08-02 — Linear Independence and Basis

Phase: 8 — Linear Algebra (Rigorous) Subject: 08-02 Prerequisites: 08-01 — Vector Spaces Next subject: 08-03 — Linear Transformations

Learning Objectives

By the end of this subject, you will be able to:

1. Distinguish between linearly independent and linearly dependent sets using the definition and the determinant test (for square systems)
2. Define a basis, prove a set is a basis using the spanning + independence criteria, and compute the dimension of a vector space
3. Express vectors in coordinates relative to a given basis and relate different coordinate representations via change-of-basis matrices
4. Apply basis concepts to concrete spaces: find bases for N(A), C(A), and polynomial spaces
5. Prove fundamental facts: every linearly independent set extends to a basis, every spanning set contains a basis, and all bases of a finite-dimensional space have the same size

Core Content

1. Linear Independence and Dependence

CRITICAL — Foundational: Linear independence is the most important concept in linear algebra. The test is simple — $c₁v₁ + ... + c_n v_n = 0 ⇒ all c_i = 0$ — but applying it correctly across different spaces (polynomials, functions, matrices) takes practice.

Definition: A set of vectors {v₁, v₂, ..., v_n} in a vector space V is linearly independent if the equation

$c₁v₁ + c₂v₂ + ... + c_n v_n = 0
$

has ONLY the trivial solution c₁ = c₂ = ... = c_n = 0.

The set is linearly dependent if there exist scalars, NOT ALL ZERO, such that the linear combination equals the zero vector.

Equivalent characterizations: - Dependent iff at least one vector in the set is a linear combination of the others - A set containing the zero vector is ALWAYS dependent (take c₁ = 1 for the zero vector, all others 0) - A set of one vector {v} is independent iff v ≠ 0

Geometric intuition (R^n): - 1 vector: independent if nonzero → spans a line - 2 vectors: independent if not collinear → span a plane - 3 vectors: independent if not coplanar → span R^3 - m > n vectors in R^n: ALWAYS dependent (more on this with dimension)

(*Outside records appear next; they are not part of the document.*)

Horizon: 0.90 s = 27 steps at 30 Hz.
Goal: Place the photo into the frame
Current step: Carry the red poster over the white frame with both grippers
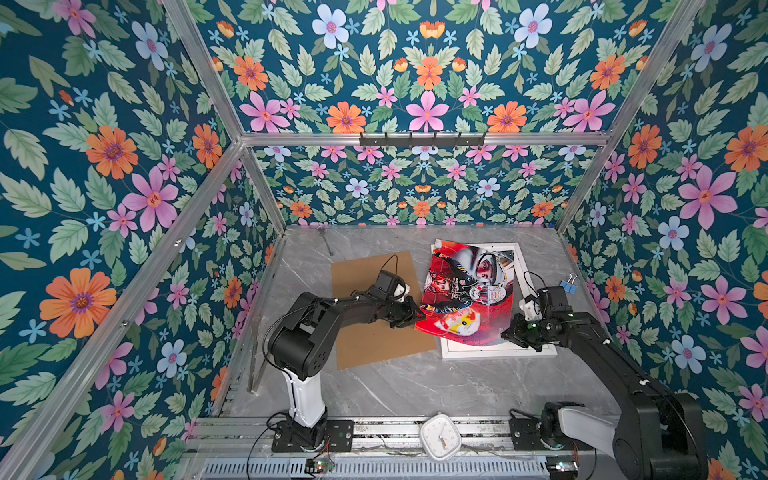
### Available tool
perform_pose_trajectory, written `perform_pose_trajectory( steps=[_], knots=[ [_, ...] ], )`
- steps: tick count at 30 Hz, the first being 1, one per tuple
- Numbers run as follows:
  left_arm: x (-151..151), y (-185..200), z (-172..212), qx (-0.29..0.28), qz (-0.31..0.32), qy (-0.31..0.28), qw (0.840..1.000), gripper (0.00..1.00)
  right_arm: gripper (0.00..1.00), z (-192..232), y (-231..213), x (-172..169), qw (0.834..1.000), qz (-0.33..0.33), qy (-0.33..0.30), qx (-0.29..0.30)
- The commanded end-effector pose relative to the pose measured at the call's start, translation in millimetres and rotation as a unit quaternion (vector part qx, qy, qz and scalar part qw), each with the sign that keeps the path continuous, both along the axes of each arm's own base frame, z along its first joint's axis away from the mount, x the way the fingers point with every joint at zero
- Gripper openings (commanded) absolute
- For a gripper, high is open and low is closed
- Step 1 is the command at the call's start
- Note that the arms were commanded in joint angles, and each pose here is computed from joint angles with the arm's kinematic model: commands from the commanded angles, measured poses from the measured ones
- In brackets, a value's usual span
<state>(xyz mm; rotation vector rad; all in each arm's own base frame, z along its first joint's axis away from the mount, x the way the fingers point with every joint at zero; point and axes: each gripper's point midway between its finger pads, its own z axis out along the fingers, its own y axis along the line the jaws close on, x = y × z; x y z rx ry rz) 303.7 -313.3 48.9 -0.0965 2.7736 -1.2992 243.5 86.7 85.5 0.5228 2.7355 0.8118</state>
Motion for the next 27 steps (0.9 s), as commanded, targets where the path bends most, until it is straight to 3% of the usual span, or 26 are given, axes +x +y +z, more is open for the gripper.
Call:
perform_pose_trajectory(
  steps=[1, 10, 21, 27],
  knots=[
    [2.8, -4.0, 8.0, -0.011, -0.004, -0.011, 1.0, 0.18, 0.0, 5.1, 1.9, 2.2, 1.0, 0.004, -0.011, 0.005],
    [3.8, -5.2, 19.3, -0.015, -0.008, -0.02, 1.0, 0.0, 0.02, 6.4, 1.2, 0.0, 1.0, -0.003, -0.015, 0.007],
    [6.7, -0.7, 47.7, -0.024, 0.008, -0.051, 0.998, 0.0, 0.5, 26.6, -11.0, -1.0, 0.999, -0.013, -0.039, -0.033],
    [4.3, 7.1, 73.2, -0.027, 0.024, -0.071, 0.997, 0.0, 0.63, 60.9, 2.2, 6.0, 0.992, 0.023, -0.114, -0.038]
  ],
)
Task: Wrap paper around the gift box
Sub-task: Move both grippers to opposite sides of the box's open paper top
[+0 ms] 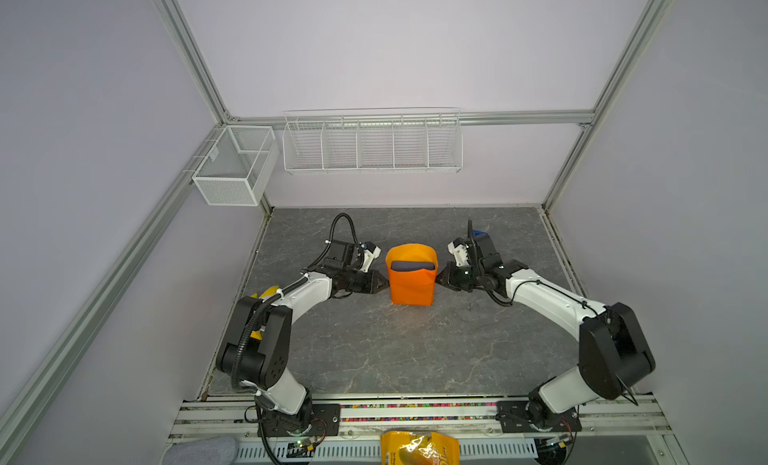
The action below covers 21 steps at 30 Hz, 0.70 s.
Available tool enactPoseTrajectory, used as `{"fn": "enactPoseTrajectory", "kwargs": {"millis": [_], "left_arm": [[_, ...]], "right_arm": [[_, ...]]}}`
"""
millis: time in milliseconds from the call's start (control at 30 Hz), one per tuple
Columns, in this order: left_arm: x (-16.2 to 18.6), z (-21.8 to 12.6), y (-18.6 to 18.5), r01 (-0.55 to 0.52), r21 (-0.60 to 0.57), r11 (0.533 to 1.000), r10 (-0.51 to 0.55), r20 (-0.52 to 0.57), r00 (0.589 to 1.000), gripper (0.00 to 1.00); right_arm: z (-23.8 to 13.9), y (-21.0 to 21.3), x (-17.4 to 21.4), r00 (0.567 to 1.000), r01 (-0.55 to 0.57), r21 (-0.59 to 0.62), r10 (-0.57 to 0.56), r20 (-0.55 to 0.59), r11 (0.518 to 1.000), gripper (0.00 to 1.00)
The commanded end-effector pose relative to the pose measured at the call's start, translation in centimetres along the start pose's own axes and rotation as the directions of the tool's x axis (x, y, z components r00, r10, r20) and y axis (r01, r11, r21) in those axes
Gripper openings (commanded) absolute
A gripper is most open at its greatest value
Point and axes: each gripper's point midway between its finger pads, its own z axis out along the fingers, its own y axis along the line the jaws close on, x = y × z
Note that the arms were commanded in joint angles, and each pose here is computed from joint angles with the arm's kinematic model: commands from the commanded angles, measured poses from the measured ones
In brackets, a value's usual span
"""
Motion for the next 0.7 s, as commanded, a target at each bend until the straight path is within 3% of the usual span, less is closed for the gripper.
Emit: {"fn": "enactPoseTrajectory", "kwargs": {"millis": [0,200,300,500,600,667], "left_arm": [[-0.5,-0.3,-0.9,0.004,0.011,1.000,-0.004,0.042,0.999,0.16],[-1.5,-1.9,-0.3,-0.015,-0.095,0.995,0.024,0.091,0.996,0.20],[-2.7,-3.2,-0.5,-0.058,-0.146,0.988,0.077,0.132,0.988,0.25],[-5.4,-7.3,-1.8,-0.132,-0.268,0.954,0.205,0.267,0.942,0.38],[-6.5,-9.6,-1.9,-0.127,-0.343,0.931,0.250,0.342,0.906,0.46],[-6.8,-10.8,-2.4,-0.146,-0.366,0.919,0.292,0.387,0.875,0.56]], "right_arm": [[0.1,1.1,-0.6,0.997,0.075,-0.064,-0.076,-0.019,0.995,0.07],[-1.3,-0.5,-1.6,0.996,0.084,0.013,-0.084,0.013,0.996,0.11],[-3.0,-0.4,-2.0,0.991,0.120,0.032,-0.121,0.055,0.992,0.20],[-6.0,0.8,-2.4,0.960,0.236,0.053,-0.241,0.143,0.970,0.51],[-7.2,0.9,-2.5,0.938,0.283,0.063,-0.290,0.191,0.957,0.71],[-7.6,1.5,-2.5,0.928,0.312,0.022,-0.310,0.208,0.950,0.89]]}}
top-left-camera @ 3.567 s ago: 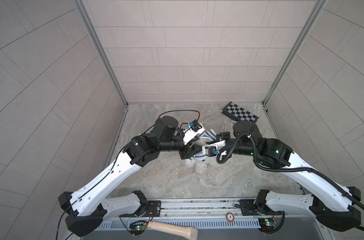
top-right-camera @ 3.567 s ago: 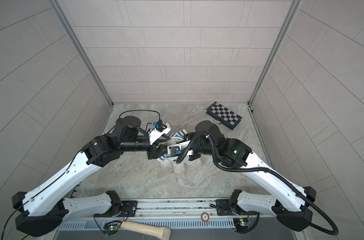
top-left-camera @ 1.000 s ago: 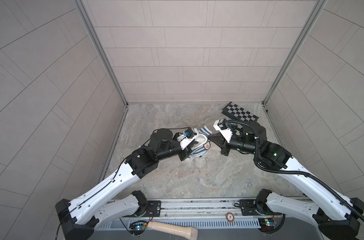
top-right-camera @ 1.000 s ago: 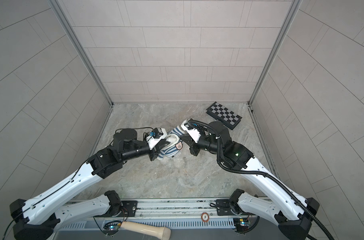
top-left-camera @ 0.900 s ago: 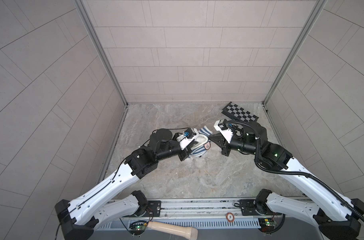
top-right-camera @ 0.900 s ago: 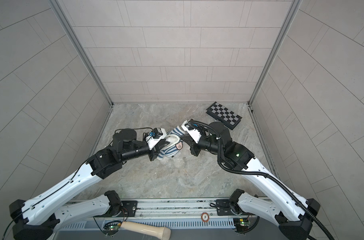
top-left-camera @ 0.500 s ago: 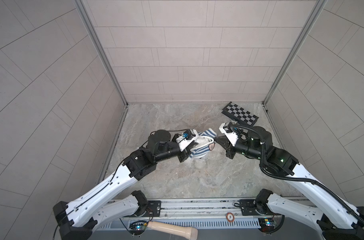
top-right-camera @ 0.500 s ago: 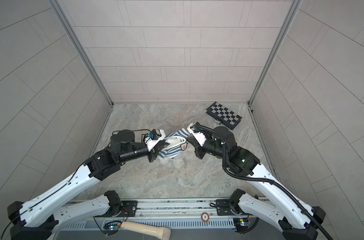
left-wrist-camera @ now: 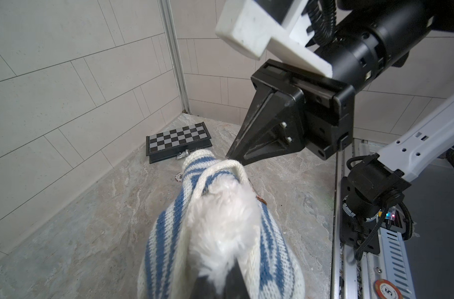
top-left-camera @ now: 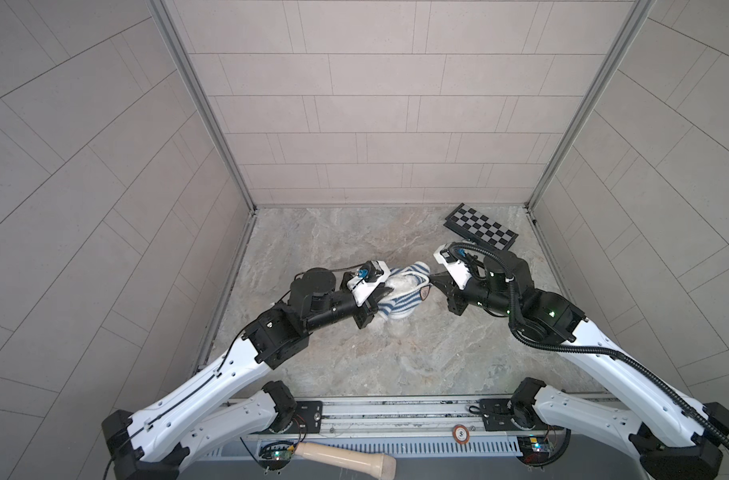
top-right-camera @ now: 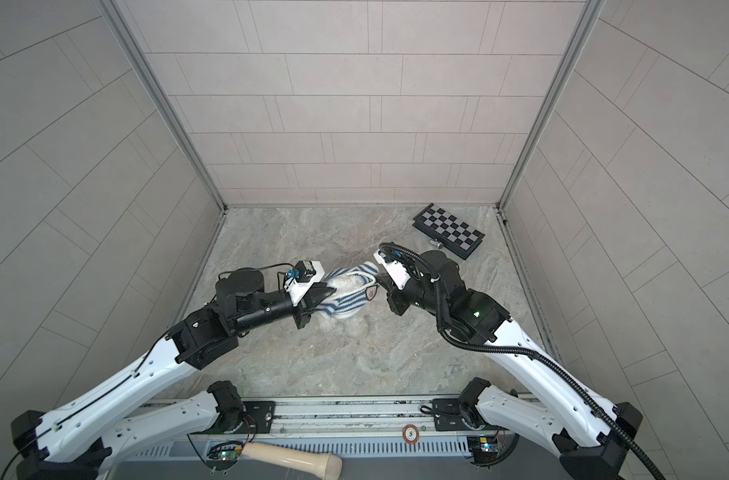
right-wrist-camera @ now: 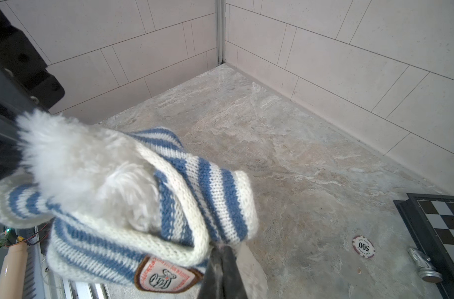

Testing independence (computational approach):

Form a matrix A whose columns are the vectors. Solve Ac = 0: - If the only solution is c = 0, the columns are independent - If nontrivial solutions exist, the columns are dependent (each free variable gives a dependence relation)

Example: Test {(1, 2, 3), (4, 5, 6), (7, 8, 9)} in R^3.

$[1  4  7] [c₁]   [0]
[2  5  8] [c₂] = [0]
[3  6  9] [c₃]   [0]
$

Row reduce: R₂−2R₁, R₃−3R₁:

$[1  4  7]           [1   4   7]
[0 -3 -6]  R₃/R₂   [0   1   2]
[0 -6 -12]          [0   0   0]
$

Free variable c₃ = t → c₂ = −2t, c₁ = −4c₂ − 7c₃ = 8t − 7t = t. So (t, −2t, t) is a nontrivial solution for any t ≠ 0. The set is dependent. Indeed, v₃ = v₁ + v₂.

Theorem: In R^n, a set of n vectors is independent iff det(A) ≠ 0, where A has them as columns.

2. Basis

Definition: A set B = {b₁, b₂, ..., b_n} is a basis for a vector space V if: 1. B spans V: span(B) = V (every v ∈ V is a linear combination of the bᵢ) 2. B is linearly independent

Key property of a basis (unique representation): Every v ∈ V can be expressed UNIQUELY as v = c₁b₁ + ... + c_n b_n. The scalars (c₁, ..., c_n) are the coordinates of v relative to B, written [v]_B.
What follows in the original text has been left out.